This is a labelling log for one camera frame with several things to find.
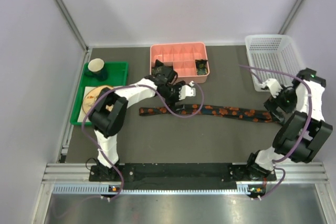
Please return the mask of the black orange floral tie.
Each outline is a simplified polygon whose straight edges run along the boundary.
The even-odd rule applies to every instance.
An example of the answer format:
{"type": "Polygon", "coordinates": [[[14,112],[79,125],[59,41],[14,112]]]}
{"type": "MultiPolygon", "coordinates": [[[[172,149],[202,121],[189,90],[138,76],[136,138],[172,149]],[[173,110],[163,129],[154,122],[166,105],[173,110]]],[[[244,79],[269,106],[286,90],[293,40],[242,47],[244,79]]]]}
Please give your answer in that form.
{"type": "MultiPolygon", "coordinates": [[[[191,115],[196,113],[200,104],[176,104],[170,106],[170,109],[179,115],[191,115]]],[[[139,116],[154,116],[161,114],[170,114],[170,111],[165,107],[155,108],[139,108],[139,116]]],[[[232,106],[214,106],[203,105],[198,115],[211,115],[228,119],[237,119],[241,121],[251,121],[257,123],[278,123],[280,120],[271,115],[268,111],[244,109],[232,106]]]]}

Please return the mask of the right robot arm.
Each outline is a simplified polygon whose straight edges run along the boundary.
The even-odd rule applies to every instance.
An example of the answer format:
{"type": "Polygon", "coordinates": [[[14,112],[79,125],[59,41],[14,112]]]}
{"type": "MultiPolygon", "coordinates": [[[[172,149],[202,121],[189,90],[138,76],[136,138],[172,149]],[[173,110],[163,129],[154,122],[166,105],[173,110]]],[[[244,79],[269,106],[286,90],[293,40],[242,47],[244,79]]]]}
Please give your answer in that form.
{"type": "Polygon", "coordinates": [[[270,148],[250,154],[245,174],[252,180],[267,178],[275,171],[275,164],[286,160],[311,162],[333,131],[322,114],[326,80],[309,68],[290,77],[290,86],[280,84],[274,78],[258,84],[270,92],[264,106],[282,127],[270,148]]]}

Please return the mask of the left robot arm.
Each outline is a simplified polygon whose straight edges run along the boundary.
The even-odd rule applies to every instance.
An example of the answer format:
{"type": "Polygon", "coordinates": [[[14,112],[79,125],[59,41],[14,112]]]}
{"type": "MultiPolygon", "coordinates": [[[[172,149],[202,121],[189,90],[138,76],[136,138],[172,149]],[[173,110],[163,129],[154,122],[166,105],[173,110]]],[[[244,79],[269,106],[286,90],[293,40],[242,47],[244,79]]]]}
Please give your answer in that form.
{"type": "Polygon", "coordinates": [[[186,98],[189,88],[185,81],[174,82],[177,72],[162,66],[154,74],[140,81],[114,89],[103,88],[87,118],[97,138],[98,158],[92,167],[91,181],[112,181],[121,175],[118,168],[117,135],[123,127],[127,109],[142,100],[158,96],[166,105],[186,98]]]}

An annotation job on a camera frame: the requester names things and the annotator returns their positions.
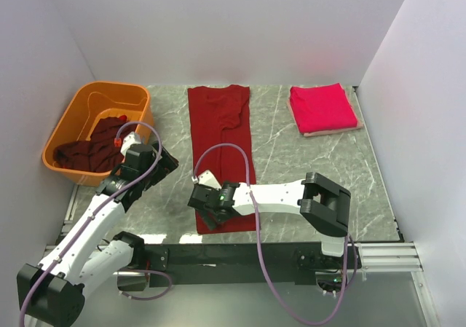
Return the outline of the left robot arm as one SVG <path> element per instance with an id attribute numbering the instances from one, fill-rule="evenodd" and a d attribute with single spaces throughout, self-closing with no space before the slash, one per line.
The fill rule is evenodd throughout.
<path id="1" fill-rule="evenodd" d="M 121 141 L 124 162 L 105 178 L 70 232 L 38 264 L 17 274 L 20 325 L 30 315 L 51 326 L 72 326 L 91 293 L 119 270 L 152 274 L 142 237 L 115 235 L 98 251 L 104 235 L 144 191 L 178 167 L 159 141 L 141 143 L 136 133 Z"/>

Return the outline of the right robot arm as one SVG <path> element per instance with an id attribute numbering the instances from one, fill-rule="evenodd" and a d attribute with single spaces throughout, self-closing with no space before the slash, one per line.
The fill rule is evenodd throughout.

◇ ◇ ◇ ◇ ◇ ◇ ◇

■ Exercise directions
Wherever the string "instances" is found in the entries, copy the line it sits in.

■ Solution to this task
Return the outline of the left robot arm as one SVG <path> element per instance with an id attribute numbering the instances from one, fill-rule="evenodd" and a d attribute with single spaces throughout, self-closing with no space before the slash, one per line.
Return the outline of the right robot arm as one SVG <path> element per instance with an id attribute numbering the instances from one, fill-rule="evenodd" and a d attribute with single spaces throughout, self-closing with no space before the slash, one per line.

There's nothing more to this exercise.